転写調節: γ-secretase inhibitor (GSI) Compound E (1 μM) / dominant-negative MAML (DNMAML) / intracellular NOTCH1 (ICN1) 過発現による調節確認 (qPCR・immunoblot)。NOTCH1 結合は chromatin immunoprecipitation-sequencing (ChIP-Seq、GSE58406・GSE51800) + conventional ChIP + luciferase reporter assay (SHQ1 プロモーター野生型/RBPJ 結合部位変異体) で評価。

機能喪失実験: SHQ1 shRNA (pLKO.1 ベース、GFP マーカー) + doxycycline 誘導 CRISPR/Cas9 SHQ1 ノックアウト。細胞増殖・アポトーシス (Annexin V-PI)・競合増殖 (GFP+ 比率)・MTT viability。

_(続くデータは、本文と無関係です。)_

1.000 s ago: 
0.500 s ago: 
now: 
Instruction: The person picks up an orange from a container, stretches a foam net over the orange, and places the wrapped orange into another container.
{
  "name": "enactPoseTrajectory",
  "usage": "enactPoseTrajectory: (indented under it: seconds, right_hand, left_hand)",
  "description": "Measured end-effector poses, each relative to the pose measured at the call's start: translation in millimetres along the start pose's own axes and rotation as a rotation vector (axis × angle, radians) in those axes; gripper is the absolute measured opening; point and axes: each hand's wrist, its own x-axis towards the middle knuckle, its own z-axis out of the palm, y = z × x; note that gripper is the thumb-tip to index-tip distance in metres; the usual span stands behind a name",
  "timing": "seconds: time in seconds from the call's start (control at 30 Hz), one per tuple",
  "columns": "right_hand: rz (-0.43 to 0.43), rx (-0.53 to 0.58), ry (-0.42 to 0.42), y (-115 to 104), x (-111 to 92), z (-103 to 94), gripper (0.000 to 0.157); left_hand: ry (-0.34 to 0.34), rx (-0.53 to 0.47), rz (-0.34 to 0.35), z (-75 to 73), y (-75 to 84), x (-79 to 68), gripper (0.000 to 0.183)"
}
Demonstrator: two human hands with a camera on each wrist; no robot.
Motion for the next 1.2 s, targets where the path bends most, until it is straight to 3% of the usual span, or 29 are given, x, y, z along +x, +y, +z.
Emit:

in vivo モデル: JURKAT 異種移植 (免疫不全 NPG マウス、n=5/群、doxycycline 誘導 SHQ1 KO) と ICN1/shmSHQ1 胎児肝細胞移植 NOTCH1 誘導 T-ALL モデル (照射 C57BL/6 レシピエント、n=5/群)。

スプライシング解析: HPB-ALL・KOPTK1 の RNA-Seq (Illumina HiSeq 2000)。exon-intron / exon-exon reads 比 (intron retention; IR ratio) でイントロン保持を定量。CMC-primer extension で U2 snRNA 偽ウリジル化測定、MYC minigene splicing assay、MYC 強制発現救済実験、グルコース取り込み・乳酸産生測定。

統計手法: unpaired/paired Student’s t-test、生存は log-rank test、IR 分布は Kolmogorov-Smirnov test。臨床試験ではないため NCT 番号なし (公開データセット GSE 番号を使用)。